## Instructions to follow
Below are the records; count how many of their lines contain the word "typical" and give that number only.

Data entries

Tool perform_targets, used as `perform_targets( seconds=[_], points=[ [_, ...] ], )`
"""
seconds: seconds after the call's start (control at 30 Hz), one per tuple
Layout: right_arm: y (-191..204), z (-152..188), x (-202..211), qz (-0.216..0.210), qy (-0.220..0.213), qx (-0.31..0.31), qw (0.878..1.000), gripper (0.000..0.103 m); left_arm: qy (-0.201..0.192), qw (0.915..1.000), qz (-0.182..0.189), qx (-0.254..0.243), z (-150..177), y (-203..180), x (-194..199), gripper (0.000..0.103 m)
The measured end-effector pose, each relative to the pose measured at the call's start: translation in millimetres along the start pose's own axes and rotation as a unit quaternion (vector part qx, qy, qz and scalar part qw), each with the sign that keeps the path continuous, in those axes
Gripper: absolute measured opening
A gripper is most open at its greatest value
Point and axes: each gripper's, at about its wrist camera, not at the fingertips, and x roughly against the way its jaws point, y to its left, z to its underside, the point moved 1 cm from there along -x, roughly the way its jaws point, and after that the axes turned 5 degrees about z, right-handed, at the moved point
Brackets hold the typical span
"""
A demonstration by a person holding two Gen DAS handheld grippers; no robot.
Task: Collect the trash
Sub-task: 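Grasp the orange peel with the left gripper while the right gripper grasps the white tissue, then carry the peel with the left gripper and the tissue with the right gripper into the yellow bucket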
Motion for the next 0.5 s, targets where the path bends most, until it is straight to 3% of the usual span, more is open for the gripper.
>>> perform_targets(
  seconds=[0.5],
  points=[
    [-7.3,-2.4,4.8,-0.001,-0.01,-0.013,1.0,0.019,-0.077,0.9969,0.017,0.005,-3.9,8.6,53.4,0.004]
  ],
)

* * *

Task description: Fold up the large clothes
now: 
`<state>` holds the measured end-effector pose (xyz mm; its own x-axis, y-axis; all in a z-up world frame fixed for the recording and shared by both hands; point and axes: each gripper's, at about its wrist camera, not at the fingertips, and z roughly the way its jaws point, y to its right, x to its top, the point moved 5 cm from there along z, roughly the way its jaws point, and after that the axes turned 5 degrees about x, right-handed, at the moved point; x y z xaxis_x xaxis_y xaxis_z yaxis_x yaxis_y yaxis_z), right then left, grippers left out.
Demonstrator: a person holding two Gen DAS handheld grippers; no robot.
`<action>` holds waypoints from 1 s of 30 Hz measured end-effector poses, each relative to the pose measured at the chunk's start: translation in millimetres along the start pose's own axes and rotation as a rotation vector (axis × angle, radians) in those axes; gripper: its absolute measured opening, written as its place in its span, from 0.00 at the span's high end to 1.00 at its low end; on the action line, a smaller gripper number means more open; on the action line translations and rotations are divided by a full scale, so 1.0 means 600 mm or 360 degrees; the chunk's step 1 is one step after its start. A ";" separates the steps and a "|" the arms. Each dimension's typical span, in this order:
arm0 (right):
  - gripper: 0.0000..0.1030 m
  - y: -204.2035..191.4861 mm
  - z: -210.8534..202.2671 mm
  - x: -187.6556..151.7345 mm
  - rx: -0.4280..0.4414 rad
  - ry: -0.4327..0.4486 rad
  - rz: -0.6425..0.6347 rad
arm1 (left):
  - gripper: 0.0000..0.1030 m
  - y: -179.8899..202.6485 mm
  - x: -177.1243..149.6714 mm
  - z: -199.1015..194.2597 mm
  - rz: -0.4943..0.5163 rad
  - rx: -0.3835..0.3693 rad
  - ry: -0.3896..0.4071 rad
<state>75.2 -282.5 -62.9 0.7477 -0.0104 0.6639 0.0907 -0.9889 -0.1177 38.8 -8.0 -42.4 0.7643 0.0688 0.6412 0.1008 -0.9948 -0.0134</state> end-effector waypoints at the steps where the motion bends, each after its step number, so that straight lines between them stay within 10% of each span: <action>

## Solution
2